I am still not entirely sure if Prime Minister Nawaz Sharif has the guts to pull the trigger on the privatisation of the Faisalabad Electric Supply Company (Fesco), but if he does, the results of that transaction will allow us to settle the debate about who has the better energy policy: the PTI or the PML-N.
The Pakistani electricity grid is a vast and complex beast, and arguments over how best to run it will determine not only the economic fate of this country but, in my view, also a significant portion of its social and political fate. Understanding it, and the central policy arguments surrounding it, therefore, is absolutely critical. In a nutshell, the country has a total installed power generation capacity of 23,538 megawatts (MW). Even though there are 127 private sector companies in the power sector, the 12 state-owned companies control nearly 62 per cent of total power generation capacity. However, on any given day, the state-owned power companies are producing from anywhere between 10 per cent and 50 per cent of the country’s electricity needs. There is only one purely transmission company, 11 purely distribution companies, and one company that does all three functions: K-Electric.
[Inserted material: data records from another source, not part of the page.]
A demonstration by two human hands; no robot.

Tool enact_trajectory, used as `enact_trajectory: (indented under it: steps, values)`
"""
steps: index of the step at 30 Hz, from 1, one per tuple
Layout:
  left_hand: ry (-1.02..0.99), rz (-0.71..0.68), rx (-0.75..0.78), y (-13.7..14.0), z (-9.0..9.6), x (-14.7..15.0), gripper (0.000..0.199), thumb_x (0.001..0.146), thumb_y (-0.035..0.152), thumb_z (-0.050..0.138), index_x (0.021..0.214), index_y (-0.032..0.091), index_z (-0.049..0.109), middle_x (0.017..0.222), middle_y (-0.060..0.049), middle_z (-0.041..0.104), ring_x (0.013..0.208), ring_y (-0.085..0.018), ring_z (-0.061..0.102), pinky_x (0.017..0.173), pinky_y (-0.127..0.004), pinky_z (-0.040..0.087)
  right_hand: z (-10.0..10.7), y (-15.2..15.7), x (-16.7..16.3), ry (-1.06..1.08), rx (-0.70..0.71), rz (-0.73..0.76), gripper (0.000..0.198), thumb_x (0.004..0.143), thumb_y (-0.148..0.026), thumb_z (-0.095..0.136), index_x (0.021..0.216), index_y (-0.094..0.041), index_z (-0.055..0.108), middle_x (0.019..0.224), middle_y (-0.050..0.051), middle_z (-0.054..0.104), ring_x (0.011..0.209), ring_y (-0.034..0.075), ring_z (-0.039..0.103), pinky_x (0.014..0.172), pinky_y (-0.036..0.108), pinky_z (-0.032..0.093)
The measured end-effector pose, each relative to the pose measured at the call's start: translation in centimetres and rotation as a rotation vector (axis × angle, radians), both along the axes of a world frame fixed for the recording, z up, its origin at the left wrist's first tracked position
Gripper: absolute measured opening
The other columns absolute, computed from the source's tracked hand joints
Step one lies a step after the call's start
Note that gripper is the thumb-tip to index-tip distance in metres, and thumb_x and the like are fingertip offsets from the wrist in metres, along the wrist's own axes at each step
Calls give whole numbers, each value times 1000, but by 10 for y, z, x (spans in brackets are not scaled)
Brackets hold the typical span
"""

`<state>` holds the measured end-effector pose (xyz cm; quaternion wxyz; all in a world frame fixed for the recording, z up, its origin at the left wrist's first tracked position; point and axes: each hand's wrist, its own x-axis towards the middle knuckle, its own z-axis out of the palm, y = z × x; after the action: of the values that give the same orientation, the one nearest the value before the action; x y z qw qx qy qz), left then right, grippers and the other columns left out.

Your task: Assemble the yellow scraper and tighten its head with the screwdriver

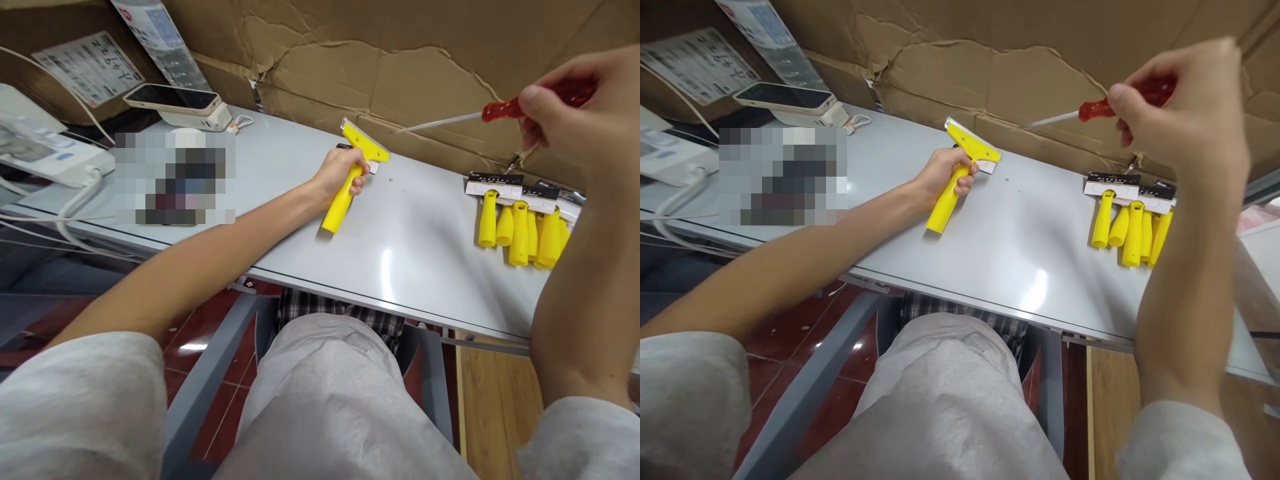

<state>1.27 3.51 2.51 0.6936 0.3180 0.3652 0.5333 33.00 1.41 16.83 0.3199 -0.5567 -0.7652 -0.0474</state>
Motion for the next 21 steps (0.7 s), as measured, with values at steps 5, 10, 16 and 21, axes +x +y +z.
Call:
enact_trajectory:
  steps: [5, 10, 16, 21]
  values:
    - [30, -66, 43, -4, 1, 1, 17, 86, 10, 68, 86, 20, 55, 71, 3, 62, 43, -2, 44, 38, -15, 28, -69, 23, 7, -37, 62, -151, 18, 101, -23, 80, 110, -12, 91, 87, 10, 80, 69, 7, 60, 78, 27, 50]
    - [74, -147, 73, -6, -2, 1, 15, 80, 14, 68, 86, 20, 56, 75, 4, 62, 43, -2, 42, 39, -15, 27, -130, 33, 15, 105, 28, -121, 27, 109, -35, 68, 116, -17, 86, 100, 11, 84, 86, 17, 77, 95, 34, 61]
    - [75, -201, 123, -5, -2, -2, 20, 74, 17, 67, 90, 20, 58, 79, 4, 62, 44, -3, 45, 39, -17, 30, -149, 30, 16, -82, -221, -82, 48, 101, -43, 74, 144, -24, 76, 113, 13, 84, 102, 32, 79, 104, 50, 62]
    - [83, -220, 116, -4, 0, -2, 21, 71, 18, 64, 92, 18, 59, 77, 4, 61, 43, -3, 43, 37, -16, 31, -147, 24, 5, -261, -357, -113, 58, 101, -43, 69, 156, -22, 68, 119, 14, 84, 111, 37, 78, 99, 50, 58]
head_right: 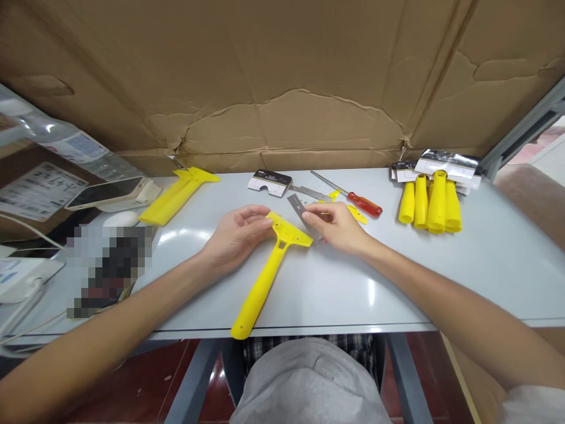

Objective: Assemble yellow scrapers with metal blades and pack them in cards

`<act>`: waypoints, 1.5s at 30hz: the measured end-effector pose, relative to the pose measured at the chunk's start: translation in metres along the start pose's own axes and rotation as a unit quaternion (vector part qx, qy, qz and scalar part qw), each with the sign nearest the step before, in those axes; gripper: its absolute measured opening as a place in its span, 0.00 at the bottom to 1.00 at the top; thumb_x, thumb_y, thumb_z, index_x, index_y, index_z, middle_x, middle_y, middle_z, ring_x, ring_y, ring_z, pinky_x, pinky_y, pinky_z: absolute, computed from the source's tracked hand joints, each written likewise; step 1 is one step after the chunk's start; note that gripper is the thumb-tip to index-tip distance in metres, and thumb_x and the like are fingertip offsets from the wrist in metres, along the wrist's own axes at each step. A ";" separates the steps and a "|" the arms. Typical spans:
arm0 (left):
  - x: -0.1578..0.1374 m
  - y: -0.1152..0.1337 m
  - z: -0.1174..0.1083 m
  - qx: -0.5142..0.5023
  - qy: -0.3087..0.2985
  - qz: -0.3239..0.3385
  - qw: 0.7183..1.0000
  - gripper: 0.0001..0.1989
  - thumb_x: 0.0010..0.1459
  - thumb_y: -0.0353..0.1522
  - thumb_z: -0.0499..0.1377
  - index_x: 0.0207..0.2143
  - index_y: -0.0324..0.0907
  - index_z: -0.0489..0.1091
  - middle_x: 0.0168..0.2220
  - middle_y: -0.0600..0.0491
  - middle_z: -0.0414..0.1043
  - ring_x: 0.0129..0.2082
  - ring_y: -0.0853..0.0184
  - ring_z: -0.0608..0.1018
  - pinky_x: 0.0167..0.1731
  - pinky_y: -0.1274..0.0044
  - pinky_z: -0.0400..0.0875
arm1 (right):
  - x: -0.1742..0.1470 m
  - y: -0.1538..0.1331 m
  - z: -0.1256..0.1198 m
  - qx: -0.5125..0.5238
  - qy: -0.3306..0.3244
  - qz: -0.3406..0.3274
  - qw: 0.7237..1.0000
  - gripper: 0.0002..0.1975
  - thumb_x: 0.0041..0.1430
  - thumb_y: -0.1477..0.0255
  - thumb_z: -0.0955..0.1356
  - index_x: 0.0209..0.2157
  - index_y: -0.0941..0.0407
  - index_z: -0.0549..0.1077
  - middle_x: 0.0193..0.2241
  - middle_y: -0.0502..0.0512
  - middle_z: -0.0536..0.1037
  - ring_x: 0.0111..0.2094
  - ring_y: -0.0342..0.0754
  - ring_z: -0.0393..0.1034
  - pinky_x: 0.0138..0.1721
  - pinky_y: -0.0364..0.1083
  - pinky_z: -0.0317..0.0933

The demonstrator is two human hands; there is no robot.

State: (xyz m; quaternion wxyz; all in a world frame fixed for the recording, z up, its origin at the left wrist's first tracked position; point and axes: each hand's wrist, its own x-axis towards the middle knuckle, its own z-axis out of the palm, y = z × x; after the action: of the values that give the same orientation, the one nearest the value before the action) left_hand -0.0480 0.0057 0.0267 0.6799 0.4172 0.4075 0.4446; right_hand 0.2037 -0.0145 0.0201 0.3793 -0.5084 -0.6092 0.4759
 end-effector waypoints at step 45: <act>-0.003 -0.010 0.004 0.063 -0.050 0.053 0.995 0.22 0.45 0.37 0.83 0.33 0.40 0.74 0.35 0.50 0.83 0.32 0.65 0.86 0.41 0.69 0.87 | -0.001 0.000 0.008 -0.005 -0.049 -0.035 0.998 0.24 0.58 0.54 0.75 0.46 0.60 0.84 0.43 0.60 0.82 0.36 0.40 0.75 0.39 0.42 0.72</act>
State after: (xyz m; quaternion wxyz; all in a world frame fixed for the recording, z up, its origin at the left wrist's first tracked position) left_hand -0.0422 -0.0008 0.0196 0.6474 0.5018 0.3770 0.4324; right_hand 0.1959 -0.0175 0.0182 0.3630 -0.4649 -0.6470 0.4832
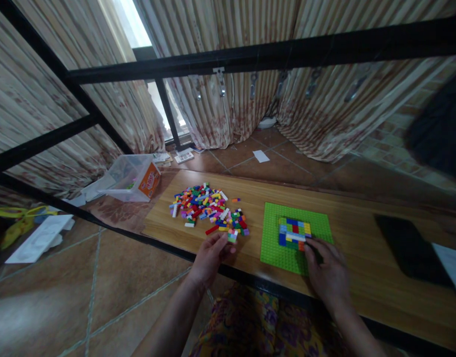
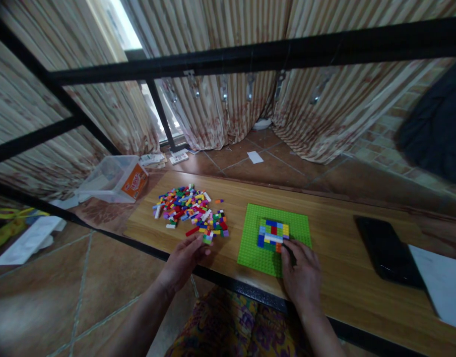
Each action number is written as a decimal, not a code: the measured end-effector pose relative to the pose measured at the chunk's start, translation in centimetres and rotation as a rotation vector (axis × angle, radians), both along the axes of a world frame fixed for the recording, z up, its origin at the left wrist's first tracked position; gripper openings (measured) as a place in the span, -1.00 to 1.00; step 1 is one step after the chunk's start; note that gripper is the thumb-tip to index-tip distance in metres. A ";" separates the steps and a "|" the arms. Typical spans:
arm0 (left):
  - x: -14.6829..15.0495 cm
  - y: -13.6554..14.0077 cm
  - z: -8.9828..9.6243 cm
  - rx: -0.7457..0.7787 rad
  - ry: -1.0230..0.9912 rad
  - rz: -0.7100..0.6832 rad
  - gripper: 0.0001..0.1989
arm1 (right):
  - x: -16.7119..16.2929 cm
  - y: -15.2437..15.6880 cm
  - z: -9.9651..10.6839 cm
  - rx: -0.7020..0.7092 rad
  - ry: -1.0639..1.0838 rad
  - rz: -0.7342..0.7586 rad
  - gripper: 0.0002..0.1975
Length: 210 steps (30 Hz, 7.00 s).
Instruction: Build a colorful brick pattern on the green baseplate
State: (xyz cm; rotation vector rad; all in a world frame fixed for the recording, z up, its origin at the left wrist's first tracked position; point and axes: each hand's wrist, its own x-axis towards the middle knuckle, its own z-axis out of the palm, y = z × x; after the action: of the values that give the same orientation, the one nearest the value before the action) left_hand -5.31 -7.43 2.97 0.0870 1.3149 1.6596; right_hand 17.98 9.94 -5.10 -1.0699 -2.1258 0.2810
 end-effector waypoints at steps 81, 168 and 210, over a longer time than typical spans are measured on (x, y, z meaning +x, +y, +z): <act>0.2 -1.7 -0.2 -0.308 1.255 -0.014 -0.85 | -0.7 -0.8 1.4 -0.128 0.136 -0.029 -0.70; -4.1 -1.6 -3.3 -0.347 1.440 -0.032 -0.84 | -0.8 -0.4 1.3 -0.221 0.189 -0.074 -0.62; -17.4 -1.1 -4.0 -0.756 1.426 0.228 -0.64 | -0.2 -0.6 1.0 -0.181 0.061 -0.104 -0.60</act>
State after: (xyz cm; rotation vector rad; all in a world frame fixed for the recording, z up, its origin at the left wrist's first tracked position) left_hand -22.67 -8.49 -1.00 0.7846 3.0086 1.0257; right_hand 17.74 9.33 -4.12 -1.2547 -2.0127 0.4569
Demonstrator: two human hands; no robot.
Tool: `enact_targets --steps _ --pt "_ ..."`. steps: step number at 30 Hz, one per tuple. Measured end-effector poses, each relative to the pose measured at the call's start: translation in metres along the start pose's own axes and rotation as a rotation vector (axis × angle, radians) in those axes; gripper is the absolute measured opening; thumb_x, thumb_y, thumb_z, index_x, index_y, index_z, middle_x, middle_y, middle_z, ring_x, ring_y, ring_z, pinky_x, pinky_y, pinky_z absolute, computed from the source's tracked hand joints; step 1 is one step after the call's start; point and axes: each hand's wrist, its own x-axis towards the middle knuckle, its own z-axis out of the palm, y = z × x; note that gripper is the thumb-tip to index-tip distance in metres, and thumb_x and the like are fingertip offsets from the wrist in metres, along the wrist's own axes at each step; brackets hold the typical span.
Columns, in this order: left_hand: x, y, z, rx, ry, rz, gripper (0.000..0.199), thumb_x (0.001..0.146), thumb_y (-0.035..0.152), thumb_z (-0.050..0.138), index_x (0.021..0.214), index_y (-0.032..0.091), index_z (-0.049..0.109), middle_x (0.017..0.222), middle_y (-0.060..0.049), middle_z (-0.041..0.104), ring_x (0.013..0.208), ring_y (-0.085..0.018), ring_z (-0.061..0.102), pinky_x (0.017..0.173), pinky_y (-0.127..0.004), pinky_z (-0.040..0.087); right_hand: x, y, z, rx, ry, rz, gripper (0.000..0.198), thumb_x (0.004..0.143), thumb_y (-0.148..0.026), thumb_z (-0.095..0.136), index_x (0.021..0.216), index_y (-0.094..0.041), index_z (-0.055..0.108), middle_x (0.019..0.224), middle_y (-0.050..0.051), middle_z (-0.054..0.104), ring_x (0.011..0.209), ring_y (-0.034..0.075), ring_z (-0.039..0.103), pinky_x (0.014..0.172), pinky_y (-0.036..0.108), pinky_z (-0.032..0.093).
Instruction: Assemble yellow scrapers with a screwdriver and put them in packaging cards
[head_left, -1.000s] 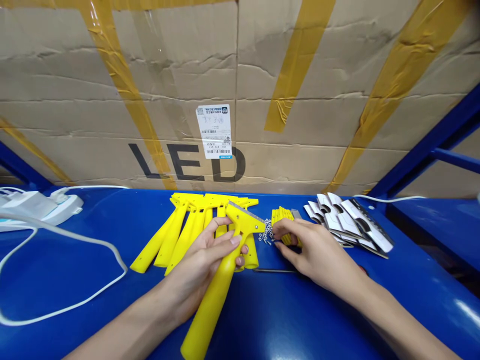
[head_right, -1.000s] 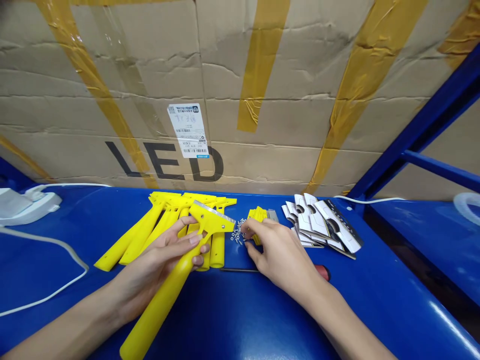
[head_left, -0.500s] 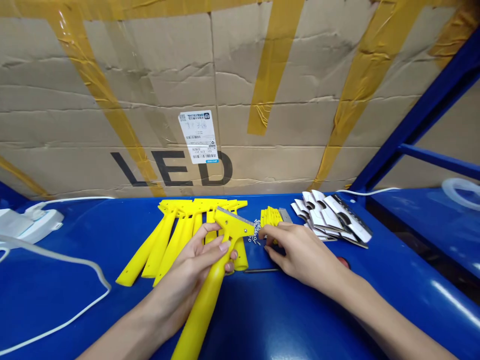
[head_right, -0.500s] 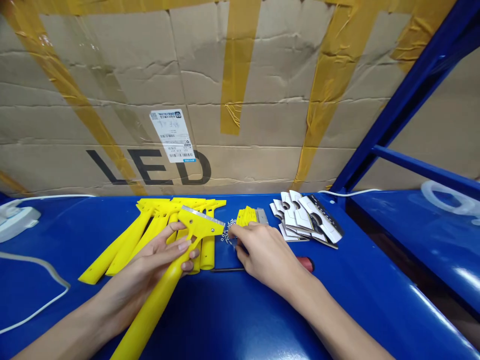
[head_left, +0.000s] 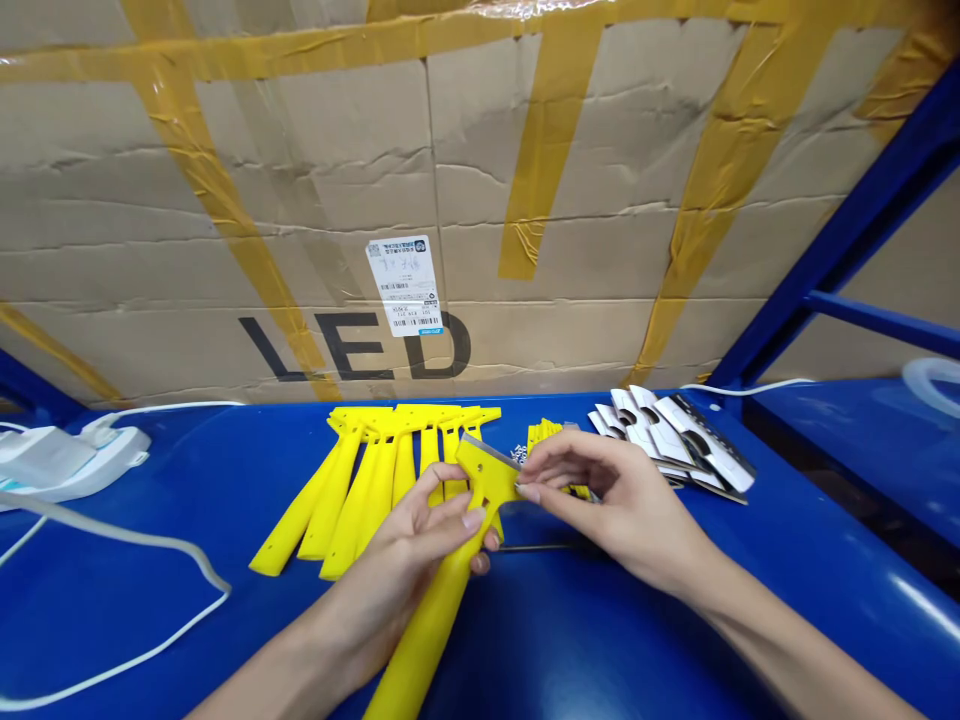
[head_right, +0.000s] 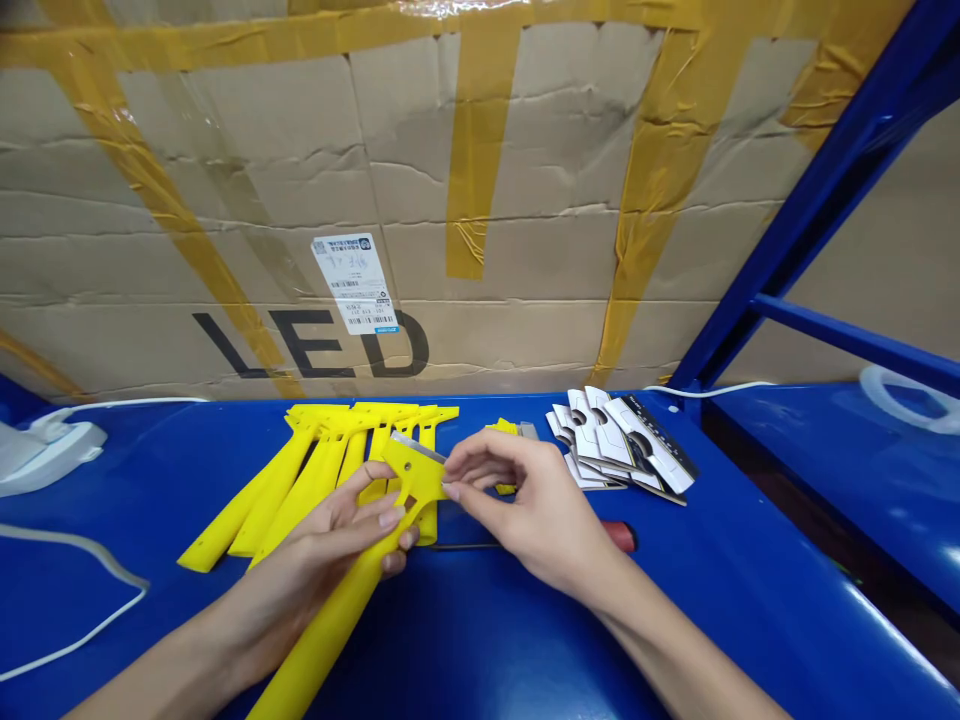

The PTI’s policy wonks — and by that I mean Asad Umar and his merry band of interns — argue that the government should privatise the four largest state-owned power generation companies first. The PML-N’s policy appears to be to privatise the distribution companies first. Asad Umar’s core argument is that the problem with the state-owned power generation companies is a lack of expertise and professional competence, whereas the problem with distribution companies is mostly theft caused by poor law and order. He argues that the private sector is perfectly capable of solving the former problem, whereas the latter is better left in the realm of the government. That argument is perfectly rational, especially when one considers the fact that the four largest state-owned thermal power generation companies, with a combined capacity of 6,378MW, are effectively offline largely due to corruption and grossly incompetent management. Were these plants placed in private hands, it is entirely possible that they would be far more functional and efficient than they are today.
However, were the PML-N to properly articulate its policy case, it would suggest that privatising the distribution companies is more necessary because the core problem in Pakistan’s electricity grid is not just theft, but the fact that there is currently no disincentive against theft. State-owned companies are bound by court order to have uniform load-shedding throughout the country, whereas privately owned companies are under no such constraint. As a result, despite an incredibly difficult operating environment, K-Electric has been able to significantly reduce its losses due to theft. Meanwhile in Punjab, which has far lower rates of theft (though higher than the government claims), load-shedding is far worse. If Lesco and Fesco were allowed to do what K-Electric does — have greater load-shedding in areas of high theft and lower or even no load-shedding in areas of low theft — the urban core of Lahore and Faisalabad would have no load-shedding at all.
The problem would be pushed out to the suburban and rural areas of Punjab, which is where most of the theft in that province occurs anyway. There would still be painful load-shedding in many parts of the country, but at least bill paying consumers would be minimally affected by it.
To be honest, I am not sure which of these two paths is better than the other, which is why the privatisation of Fesco — likely the first major utility to be privatised — would be a natural experiment in a way that K-Electric never could be, since K-Electric, being Pakistan’s only integrated utility, is unlike any of the other distribution companies. If Fesco is able to replicate the K-Electric model in Faisalabad, then the PML-N is right and it should proceed with privatising all of the other electricity distribution companies. If, however, Fesco finds that not owning its own power stations is a significant handicap, then perhaps the PTI’s solution may be better. Or perhaps, both are only half right and the real solution lies in selling off all of the government’s energy companies.